### About this task
You are asked to filter the data below and copy every line holding "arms".

### Extracted records
╔══

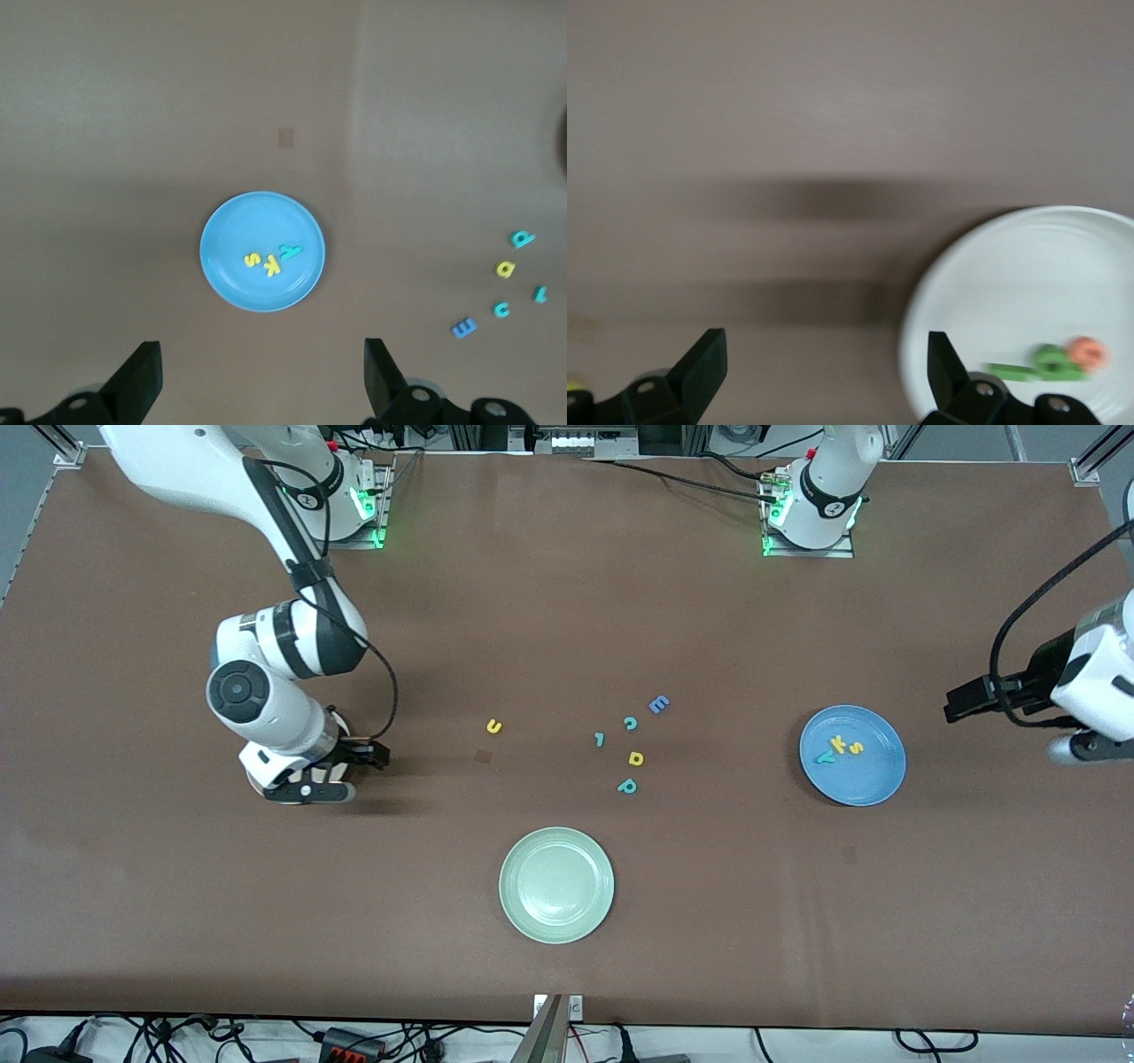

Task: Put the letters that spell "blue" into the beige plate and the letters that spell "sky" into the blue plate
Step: 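Raise the left gripper to rest while the right gripper reaches the n, then grasp the yellow n with the right gripper, then carry the yellow n to the beige plate and release it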

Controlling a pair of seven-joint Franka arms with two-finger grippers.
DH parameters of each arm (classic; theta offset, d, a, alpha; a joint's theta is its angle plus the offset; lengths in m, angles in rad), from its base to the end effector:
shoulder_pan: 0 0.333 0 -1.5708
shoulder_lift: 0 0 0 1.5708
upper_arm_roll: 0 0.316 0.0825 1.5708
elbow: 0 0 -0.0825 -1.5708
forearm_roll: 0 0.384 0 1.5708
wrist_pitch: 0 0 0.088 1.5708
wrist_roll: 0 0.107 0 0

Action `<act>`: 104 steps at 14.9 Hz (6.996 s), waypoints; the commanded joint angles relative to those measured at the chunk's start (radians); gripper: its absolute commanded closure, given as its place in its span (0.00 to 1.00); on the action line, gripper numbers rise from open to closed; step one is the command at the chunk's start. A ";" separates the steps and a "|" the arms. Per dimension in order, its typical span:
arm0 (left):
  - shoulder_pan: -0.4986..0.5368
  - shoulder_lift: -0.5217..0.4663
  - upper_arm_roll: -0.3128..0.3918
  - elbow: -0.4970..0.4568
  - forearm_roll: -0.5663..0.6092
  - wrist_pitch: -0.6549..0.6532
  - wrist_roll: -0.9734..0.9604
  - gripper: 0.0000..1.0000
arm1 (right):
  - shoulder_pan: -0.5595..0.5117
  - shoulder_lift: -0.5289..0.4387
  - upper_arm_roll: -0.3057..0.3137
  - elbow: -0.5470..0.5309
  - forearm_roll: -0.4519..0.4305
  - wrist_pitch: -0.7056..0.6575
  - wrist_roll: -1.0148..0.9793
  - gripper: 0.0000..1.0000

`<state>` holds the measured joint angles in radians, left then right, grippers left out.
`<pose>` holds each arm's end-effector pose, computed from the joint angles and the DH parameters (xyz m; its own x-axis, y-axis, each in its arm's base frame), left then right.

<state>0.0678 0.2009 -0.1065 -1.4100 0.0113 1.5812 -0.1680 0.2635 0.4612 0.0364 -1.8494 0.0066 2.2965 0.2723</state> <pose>0.6152 -0.0160 0.5843 0.9910 0.1303 -0.0298 0.1305 -0.9914 0.0050 0.6121 0.1879 0.2733 0.9996 0.0196 -0.0191 0.0193 -0.9997 -0.0166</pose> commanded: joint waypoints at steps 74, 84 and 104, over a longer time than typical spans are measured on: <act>-0.095 -0.196 0.084 -0.213 -0.031 0.057 0.153 0.00 | -0.044 0.031 0.031 -0.028 0.019 -0.055 0.466 0.89; -0.095 -0.196 0.084 -0.213 -0.031 0.057 0.153 0.00 | -0.224 0.051 0.031 -0.039 0.007 -0.161 0.166 0.83; -0.095 -0.196 0.084 -0.213 -0.031 0.057 0.153 0.00 | -0.305 -0.075 -0.024 0.521 0.009 -0.647 -0.086 0.00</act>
<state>-0.0240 -0.0065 -0.0259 -1.6523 -0.0024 1.6620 -0.0116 -0.0487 0.3964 0.0415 -1.3922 0.0205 1.6996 0.2445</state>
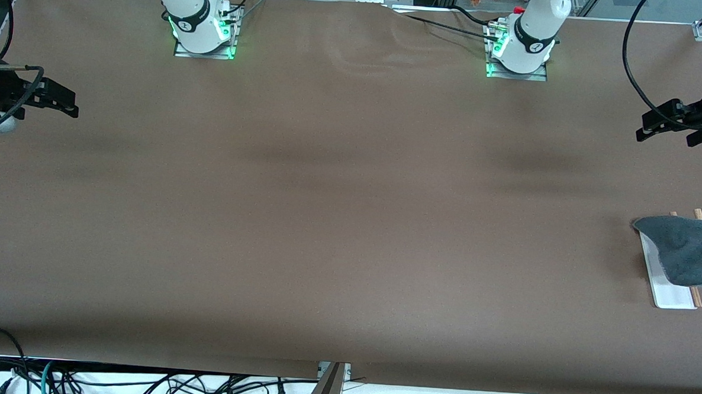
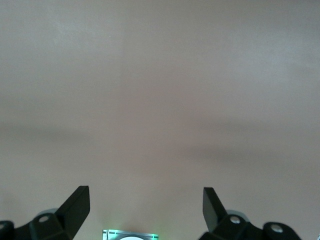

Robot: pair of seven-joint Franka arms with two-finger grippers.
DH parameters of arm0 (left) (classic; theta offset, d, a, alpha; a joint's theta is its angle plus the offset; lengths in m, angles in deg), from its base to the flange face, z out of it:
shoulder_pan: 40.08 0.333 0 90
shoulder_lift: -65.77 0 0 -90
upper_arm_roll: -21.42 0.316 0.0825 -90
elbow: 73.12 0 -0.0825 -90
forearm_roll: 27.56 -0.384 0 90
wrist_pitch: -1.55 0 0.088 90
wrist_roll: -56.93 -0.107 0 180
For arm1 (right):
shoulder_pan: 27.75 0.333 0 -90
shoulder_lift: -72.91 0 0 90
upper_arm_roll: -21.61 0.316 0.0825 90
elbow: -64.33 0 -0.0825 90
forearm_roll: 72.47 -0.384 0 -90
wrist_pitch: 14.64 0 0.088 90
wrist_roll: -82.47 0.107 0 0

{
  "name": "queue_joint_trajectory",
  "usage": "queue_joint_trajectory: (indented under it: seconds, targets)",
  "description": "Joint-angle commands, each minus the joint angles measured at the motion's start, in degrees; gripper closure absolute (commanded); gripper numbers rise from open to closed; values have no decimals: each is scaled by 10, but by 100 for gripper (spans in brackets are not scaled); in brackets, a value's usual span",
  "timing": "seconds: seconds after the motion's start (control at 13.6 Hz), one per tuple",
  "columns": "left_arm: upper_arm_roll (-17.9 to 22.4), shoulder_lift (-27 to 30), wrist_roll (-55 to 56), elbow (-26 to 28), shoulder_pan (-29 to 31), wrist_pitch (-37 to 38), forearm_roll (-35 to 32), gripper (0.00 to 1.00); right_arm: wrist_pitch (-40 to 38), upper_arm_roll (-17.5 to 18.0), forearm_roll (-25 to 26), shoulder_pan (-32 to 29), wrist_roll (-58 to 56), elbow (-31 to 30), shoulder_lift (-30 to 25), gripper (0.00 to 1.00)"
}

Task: Pass towel and hang on rack

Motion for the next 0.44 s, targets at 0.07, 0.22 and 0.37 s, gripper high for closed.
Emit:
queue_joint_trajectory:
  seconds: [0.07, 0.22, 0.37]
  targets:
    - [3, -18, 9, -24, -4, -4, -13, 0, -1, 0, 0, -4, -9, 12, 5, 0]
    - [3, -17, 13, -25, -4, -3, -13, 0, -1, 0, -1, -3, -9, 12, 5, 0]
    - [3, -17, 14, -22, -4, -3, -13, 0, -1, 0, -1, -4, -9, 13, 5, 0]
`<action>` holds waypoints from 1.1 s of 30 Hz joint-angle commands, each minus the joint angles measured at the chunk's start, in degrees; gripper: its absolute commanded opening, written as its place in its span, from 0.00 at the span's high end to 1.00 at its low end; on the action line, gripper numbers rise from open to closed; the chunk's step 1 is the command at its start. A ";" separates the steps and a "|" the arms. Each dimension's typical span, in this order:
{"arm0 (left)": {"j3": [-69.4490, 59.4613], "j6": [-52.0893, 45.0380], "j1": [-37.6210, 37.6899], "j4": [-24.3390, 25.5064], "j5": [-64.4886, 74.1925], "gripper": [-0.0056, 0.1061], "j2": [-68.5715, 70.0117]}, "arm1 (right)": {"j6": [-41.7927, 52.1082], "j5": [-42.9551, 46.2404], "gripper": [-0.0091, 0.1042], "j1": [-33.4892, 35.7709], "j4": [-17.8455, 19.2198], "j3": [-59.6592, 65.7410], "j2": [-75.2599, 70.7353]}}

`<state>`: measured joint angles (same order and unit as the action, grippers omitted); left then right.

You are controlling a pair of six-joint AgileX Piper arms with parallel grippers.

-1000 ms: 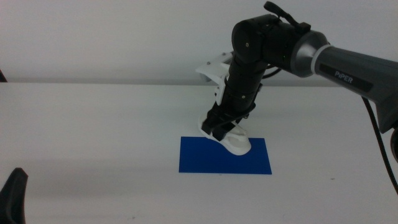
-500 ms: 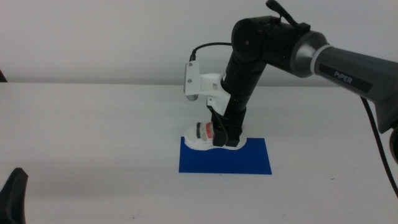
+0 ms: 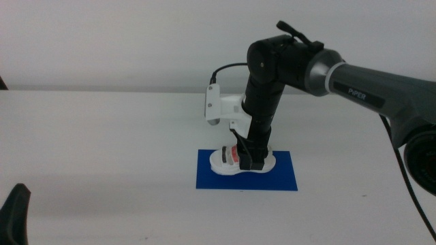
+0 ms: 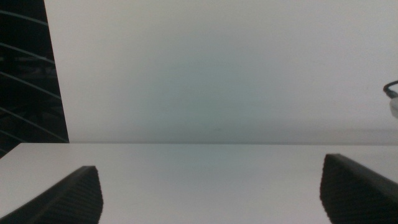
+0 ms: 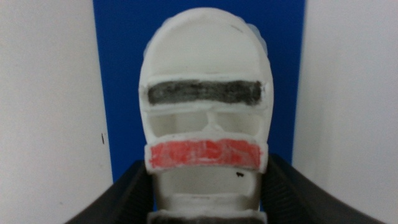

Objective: Use one arm to grab the shoe from the table and place it on the mat.

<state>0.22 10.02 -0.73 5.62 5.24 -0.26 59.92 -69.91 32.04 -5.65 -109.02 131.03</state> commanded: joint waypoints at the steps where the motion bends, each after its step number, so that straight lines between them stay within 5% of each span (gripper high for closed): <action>1: -2.44 0.33 0.24 -0.03 -0.69 0.11 2.35 | -0.57 -3.59 0.90 -0.05 -0.12 -0.21 0.51; 10: -2.44 0.33 0.24 -0.03 -0.69 0.11 2.35 | -0.57 -3.72 0.90 -0.05 -0.89 -0.21 1.78; 11: -2.44 0.33 0.24 -0.03 -0.69 0.11 2.35 | -1.58 -3.61 0.65 -0.05 -0.89 -0.21 1.78; 15: -2.44 0.33 0.24 -0.03 -0.69 0.11 2.35 | -3.20 -3.61 0.36 -0.05 -0.89 -0.21 1.78; 18: -2.44 0.33 0.24 -0.03 -0.69 0.11 2.35 | -5.98 -3.61 0.24 -0.05 -2.49 -0.21 0.50; 27: -2.44 0.33 0.24 -0.03 -0.69 0.11 2.35 | -24.36 -3.29 0.23 -2.30 -1.51 3.70 -22.99; 33: -2.44 0.33 0.24 -0.03 -0.69 0.11 2.35 | -37.75 17.44 0.23 -6.31 3.90 32.79 -57.20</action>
<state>0.22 10.02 -0.73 5.62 5.24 -0.26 26.60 -58.86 26.68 -3.90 -85.00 82.53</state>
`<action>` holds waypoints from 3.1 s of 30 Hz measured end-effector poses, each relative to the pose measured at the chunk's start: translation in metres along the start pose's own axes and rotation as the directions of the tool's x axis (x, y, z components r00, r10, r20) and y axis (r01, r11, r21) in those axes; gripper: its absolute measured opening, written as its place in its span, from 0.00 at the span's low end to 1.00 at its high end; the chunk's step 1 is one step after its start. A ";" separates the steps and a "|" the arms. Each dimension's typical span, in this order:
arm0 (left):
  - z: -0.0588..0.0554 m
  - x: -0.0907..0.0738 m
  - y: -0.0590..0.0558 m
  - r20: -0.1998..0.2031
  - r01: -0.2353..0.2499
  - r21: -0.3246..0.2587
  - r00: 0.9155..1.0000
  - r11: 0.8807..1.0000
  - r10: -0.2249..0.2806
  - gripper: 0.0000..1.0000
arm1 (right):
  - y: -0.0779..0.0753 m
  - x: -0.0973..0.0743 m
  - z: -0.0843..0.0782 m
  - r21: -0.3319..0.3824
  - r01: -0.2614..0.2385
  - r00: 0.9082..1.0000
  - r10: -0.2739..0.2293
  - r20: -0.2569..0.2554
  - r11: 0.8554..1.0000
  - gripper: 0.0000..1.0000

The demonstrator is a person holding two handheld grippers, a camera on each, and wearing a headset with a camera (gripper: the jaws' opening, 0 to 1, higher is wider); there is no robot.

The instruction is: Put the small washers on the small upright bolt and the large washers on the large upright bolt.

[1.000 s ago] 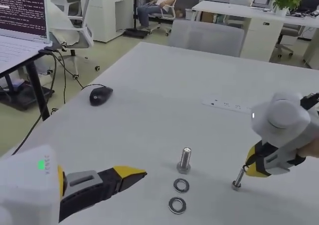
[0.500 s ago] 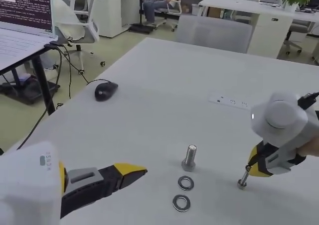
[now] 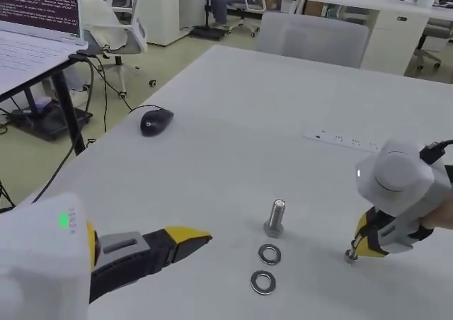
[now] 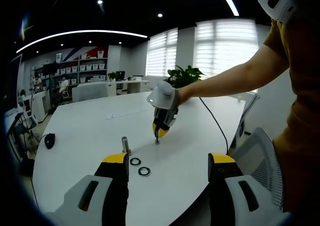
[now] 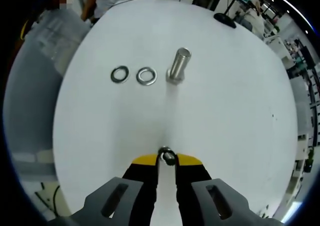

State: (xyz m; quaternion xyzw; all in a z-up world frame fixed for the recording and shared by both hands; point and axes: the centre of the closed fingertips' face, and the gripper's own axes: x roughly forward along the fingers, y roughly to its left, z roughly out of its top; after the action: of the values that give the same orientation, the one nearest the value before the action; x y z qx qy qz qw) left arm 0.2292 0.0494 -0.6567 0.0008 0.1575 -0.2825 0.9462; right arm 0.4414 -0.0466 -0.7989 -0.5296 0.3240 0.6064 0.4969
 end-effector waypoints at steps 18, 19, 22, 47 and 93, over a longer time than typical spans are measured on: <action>-0.003 0.001 0.001 -0.018 -0.010 -0.003 1.000 1.000 0.010 0.63 | 0.005 0.009 -0.013 0.001 -0.011 1.000 0.011 0.003 1.000 0.18; -0.003 0.001 0.001 -0.019 -0.008 -0.002 1.000 1.000 0.008 0.63 | 0.004 0.007 -0.015 0.009 -0.007 1.000 0.007 0.006 1.000 0.18; -0.003 0.001 0.001 -0.018 -0.008 0.001 1.000 1.000 0.008 0.63 | 0.005 0.001 -0.019 0.018 0.004 1.000 -0.004 0.005 1.000 0.18; 0.006 -0.013 -0.014 0.008 0.021 0.058 1.000 0.998 -0.021 0.64 | 0.075 -0.022 0.044 0.020 -0.028 0.987 0.025 0.158 0.999 0.18; -0.004 -0.012 0.010 0.002 -0.042 0.019 0.999 0.999 0.042 0.64 | 0.083 0.044 0.121 -0.127 -0.157 0.977 0.173 0.122 0.979 0.30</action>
State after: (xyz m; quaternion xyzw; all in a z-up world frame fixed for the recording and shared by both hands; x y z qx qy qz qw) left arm 0.2243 0.0642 -0.6575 0.0132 0.1541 -0.2640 0.9520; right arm 0.3269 0.0512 -0.8251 -0.4875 0.2973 0.6972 0.4334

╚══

### Solution to the exercise
Controlling a pair of seven-joint Franka arms with two-finger grippers.
Action `<act>`: 104 steps at 14.9 Hz (6.996 s), waypoints; the commanded joint angles relative to those measured at the chunk's start (radians); gripper: its absolute commanded closure, given as its place in its span (0.00 to 1.00); on the action line, gripper numbers rise from open to closed; step one is the command at the chunk's start. A ";" separates the steps and a "|" the arms. Per dimension in order, its typical span:
Robot: pair of seven-joint Franka arms with two-finger grippers.
`<action>` holds waypoints from 1.1 s of 30 Hz joint-angle commands, each minus the joint angles measured at the chunk's start, in degrees; gripper: its absolute commanded opening, written as its place in its span, from 0.00 at the span's high end to 1.00 at its low end; on the action line, gripper numbers rise from open to closed; the chunk's step 1 is the command at its start. A ";" separates the steps and a "|" the arms. Each dimension's typical span, in this order:
You are controlling a pair of six-joint AgileX Piper arms with parallel grippers.
`<action>` holds waypoints from 3.1 s of 30 Hz measured end-effector poses, each relative to the pose measured at the chunk's start: translation in metres along the start pose's own axes and rotation as the directions of the tool's x axis (x, y, z components r00, r10, r20) and y axis (r01, r11, r21) in those axes; gripper: its absolute measured opening, written as its place in its span, from 0.00 at the span's low end to 1.00 at its high end; the chunk's step 1 is one step after its start. A ";" separates the steps and a "|" the arms. Each dimension's typical span, in this order:

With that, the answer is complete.